TRANSCRIPTOMICS
Expression at Every Resolution
At Nucleome, we decode the dynamic landscape of gene expression to reveal how genomes function in real biological systems. Our transcriptomics solutions provide high-resolution insights into RNA expression, regulation, and cellular heterogeneity, enabling a deeper understanding of biological processes, disease mechanisms, and therapeutic responses.
From full-length transcript discovery to single-cell and spatial profiling, we transform complex transcriptomic data into precise, biologically meaningful interpretations bridging expression data with functional insight and clinical relevance.
Partner with Nucleome to explore the transcriptome with precision, depth, and biological context from single molecules to complex tissues.
Why Transcriptomics Matters
While the genome defines potential, the transcriptome reflects real-time biological activity. Transcriptomics enables:
- Quantification of gene expression changes across conditions and treatments.
- Discovery of novel transcripts, splice variants, and isoforms.
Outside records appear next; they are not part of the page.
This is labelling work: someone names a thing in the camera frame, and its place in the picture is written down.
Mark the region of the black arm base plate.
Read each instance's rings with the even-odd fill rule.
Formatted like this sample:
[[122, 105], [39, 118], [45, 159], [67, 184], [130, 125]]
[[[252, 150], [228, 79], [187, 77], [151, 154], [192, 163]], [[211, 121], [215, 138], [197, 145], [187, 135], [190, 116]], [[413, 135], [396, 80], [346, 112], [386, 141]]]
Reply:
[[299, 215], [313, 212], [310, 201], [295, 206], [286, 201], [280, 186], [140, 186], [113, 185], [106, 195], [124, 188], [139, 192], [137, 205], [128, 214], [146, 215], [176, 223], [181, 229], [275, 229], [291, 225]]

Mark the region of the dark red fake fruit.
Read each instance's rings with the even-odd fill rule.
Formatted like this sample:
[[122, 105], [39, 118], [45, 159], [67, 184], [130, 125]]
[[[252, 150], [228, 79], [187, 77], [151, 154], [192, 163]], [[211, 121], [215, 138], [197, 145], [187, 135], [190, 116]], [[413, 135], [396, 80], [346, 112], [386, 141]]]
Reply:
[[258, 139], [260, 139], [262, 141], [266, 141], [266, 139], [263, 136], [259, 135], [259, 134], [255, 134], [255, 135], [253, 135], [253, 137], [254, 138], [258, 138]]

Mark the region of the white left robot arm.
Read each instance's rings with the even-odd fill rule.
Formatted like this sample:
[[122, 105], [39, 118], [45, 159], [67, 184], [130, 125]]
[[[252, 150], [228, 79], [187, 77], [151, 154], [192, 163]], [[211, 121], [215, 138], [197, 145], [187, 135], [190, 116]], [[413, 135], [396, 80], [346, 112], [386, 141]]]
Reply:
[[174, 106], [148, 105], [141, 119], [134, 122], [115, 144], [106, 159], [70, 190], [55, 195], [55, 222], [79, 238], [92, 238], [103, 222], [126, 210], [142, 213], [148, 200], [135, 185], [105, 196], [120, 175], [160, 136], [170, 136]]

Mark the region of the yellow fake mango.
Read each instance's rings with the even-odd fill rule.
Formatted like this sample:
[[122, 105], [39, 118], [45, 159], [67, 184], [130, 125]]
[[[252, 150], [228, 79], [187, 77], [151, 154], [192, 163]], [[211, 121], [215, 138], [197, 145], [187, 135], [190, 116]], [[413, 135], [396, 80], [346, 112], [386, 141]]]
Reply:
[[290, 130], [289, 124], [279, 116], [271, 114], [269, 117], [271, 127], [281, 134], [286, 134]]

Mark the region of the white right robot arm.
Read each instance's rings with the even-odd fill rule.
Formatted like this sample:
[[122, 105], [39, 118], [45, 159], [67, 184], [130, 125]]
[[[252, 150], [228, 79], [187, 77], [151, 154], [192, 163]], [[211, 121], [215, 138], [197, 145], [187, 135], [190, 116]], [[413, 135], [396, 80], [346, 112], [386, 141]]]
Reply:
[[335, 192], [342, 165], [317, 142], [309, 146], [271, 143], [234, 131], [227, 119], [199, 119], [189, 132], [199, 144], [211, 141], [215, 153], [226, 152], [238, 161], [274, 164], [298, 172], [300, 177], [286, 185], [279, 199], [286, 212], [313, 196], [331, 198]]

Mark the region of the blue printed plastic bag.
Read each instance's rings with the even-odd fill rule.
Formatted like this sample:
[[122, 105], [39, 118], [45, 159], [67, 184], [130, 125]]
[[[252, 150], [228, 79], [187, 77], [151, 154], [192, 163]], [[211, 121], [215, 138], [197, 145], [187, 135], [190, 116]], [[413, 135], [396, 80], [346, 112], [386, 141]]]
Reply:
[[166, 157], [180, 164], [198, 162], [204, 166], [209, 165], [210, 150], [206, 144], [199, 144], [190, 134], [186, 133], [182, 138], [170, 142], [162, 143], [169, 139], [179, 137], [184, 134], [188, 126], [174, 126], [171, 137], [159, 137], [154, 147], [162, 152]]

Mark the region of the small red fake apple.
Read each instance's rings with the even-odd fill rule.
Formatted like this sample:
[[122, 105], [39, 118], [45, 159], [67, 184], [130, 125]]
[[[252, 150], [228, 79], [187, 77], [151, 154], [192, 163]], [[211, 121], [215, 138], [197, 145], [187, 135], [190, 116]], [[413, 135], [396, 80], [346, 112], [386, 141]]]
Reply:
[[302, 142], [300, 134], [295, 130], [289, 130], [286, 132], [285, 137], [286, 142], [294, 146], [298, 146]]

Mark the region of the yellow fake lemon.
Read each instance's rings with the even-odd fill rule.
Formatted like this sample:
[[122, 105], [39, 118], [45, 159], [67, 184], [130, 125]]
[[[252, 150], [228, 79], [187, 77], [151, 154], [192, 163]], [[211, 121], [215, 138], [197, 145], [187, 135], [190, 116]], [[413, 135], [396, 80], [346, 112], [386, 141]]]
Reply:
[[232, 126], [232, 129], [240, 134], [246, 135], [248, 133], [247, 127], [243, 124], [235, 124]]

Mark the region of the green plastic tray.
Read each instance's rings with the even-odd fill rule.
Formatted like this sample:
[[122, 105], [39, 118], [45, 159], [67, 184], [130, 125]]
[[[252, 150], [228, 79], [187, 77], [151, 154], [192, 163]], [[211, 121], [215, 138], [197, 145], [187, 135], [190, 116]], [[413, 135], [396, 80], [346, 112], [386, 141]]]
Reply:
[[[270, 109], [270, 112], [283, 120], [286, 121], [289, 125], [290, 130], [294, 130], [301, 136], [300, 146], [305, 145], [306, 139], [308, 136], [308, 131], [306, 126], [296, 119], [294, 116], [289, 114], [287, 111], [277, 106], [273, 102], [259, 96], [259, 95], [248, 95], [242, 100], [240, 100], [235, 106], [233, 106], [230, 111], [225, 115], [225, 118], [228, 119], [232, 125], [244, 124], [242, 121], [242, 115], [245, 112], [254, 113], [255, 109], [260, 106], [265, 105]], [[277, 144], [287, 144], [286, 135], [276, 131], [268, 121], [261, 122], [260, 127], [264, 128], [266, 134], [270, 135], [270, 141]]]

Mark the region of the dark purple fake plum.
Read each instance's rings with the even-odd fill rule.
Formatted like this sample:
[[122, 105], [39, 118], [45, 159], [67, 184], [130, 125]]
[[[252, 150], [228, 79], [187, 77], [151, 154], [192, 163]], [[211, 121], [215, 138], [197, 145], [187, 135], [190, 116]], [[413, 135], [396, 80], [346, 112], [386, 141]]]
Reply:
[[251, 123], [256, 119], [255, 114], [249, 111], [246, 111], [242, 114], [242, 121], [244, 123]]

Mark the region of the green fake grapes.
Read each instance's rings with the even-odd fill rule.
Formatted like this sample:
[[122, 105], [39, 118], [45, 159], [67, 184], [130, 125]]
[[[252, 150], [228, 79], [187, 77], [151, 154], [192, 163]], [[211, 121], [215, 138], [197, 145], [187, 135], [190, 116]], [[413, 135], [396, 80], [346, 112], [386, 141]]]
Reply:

- Identification of regulatory RNAs including miRNA and lncRNA.
- Understanding of cell-type-specific expression and heterogeneity.
- Insights into disease pathways, biomarkers, and therapeutic targets.
At Nucleome, we move beyond expression profiling to deliver context-driven insights that connect transcriptional dynamics with functional biology.
Next-Generation Transcriptomics Ecosystem
At Nucleome, our transcriptomics ecosystem integrates advanced <b/.short-read, long-read, and single-cell RNA sequencing approaches to capture the full spectrum of transcriptional complexity across biological systems. We enable both quantitative and qualitative transcriptome profiling, from high-throughput gene expression analysis to full-length isoform resolution without assembly bias.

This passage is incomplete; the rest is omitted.